WHAT THE EXERCISE ASKS - What you return must be the data below, word for word, without any images.

DATASET SECTION -
┄┄┄┄┄┄┄┄┄┄┄┄┄┄┄┄┄┄┄┄

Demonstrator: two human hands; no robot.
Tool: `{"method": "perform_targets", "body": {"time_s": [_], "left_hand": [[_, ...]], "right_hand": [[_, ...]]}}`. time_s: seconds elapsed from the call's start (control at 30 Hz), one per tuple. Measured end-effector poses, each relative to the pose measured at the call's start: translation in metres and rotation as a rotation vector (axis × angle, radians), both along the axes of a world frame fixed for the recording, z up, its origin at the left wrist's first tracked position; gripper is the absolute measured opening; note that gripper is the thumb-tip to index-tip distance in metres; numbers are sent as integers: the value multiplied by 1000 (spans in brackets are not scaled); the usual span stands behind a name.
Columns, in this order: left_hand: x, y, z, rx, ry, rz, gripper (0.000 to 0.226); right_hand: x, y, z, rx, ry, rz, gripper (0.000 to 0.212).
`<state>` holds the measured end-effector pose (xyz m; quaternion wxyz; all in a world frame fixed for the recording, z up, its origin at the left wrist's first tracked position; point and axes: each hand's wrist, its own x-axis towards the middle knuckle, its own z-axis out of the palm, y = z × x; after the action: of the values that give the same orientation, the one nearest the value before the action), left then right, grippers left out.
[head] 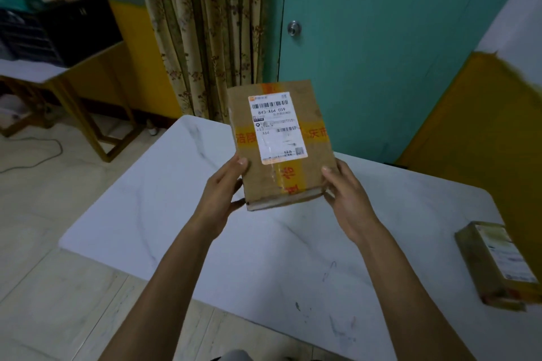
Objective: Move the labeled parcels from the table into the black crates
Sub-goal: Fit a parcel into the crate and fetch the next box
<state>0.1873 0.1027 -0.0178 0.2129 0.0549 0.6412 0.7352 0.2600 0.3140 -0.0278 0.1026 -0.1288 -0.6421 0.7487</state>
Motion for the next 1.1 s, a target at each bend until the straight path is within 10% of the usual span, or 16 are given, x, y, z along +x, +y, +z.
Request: {"method": "perform_targets", "body": {"time_s": [0.23, 0.4, 1.1], "left_hand": [[0, -7, -1, 19, 165, -36, 30], [7, -9, -5, 28, 237, -120, 41], [27, -29, -23, -37, 229, 149, 39]], "right_hand": [[7, 9, -2, 99, 2, -29, 53], [4, 14, -2, 136, 27, -69, 19], [-23, -11, -22, 13, -1, 31, 19]]}}
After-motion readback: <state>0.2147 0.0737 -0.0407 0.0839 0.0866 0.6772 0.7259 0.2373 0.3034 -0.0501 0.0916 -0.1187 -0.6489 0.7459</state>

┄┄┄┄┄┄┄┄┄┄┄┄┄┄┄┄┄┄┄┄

RESULT OF THIS TASK -
Demonstrator: two human hands; no robot.
Tool: `{"method": "perform_targets", "body": {"time_s": [_], "left_hand": [[_, ...]], "right_hand": [[_, ...]]}}`. time_s: seconds elapsed from the call's start (control at 30 Hz), one per tuple. Measured end-effector poses, each relative to the pose measured at the call's start: translation in metres and rotation as a rotation vector (axis × angle, radians), both along the axes of a world frame fixed for the recording, z up, its origin at the left wrist's first tracked position; gripper is the absolute measured opening; note that gripper is the thumb-tip to index-tip distance in metres; numbers are sent as integers: the value multiplied by 1000 (spans in brackets are not scaled); the usual span stands behind a name.
Columns, in this order: left_hand: x, y, z, rx, ry, rz, gripper (0.000 to 0.226); right_hand: x, y, z, rx, ry, rz, gripper (0.000 to 0.212).
`<state>` holds the measured end-effector pose (xyz m; quaternion wxyz; all in a world frame fixed for the recording, z up, its origin at the left wrist's first tracked position; point and axes: each hand's wrist, its own x-axis towards the middle knuckle, its own z-axis out of the palm, y = z × x; after the action: of the values that give the same orientation, the one nearest the value before the action), left then right, grippers left out.
[head] 
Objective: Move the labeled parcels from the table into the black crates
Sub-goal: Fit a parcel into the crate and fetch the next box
<state>0.1873 0.1027 -0.0178 0.2129 0.0549 0.6412 0.7352 0.2600 0.3140 -0.0278 0.1026 -0.1288 -0.6421 0.7487</state>
Motion for the next 1.1 s, a target at each bend until the straight path is within 10% of the usual span, or 16 are given, x, y, z along +x, +y, +z.
Request: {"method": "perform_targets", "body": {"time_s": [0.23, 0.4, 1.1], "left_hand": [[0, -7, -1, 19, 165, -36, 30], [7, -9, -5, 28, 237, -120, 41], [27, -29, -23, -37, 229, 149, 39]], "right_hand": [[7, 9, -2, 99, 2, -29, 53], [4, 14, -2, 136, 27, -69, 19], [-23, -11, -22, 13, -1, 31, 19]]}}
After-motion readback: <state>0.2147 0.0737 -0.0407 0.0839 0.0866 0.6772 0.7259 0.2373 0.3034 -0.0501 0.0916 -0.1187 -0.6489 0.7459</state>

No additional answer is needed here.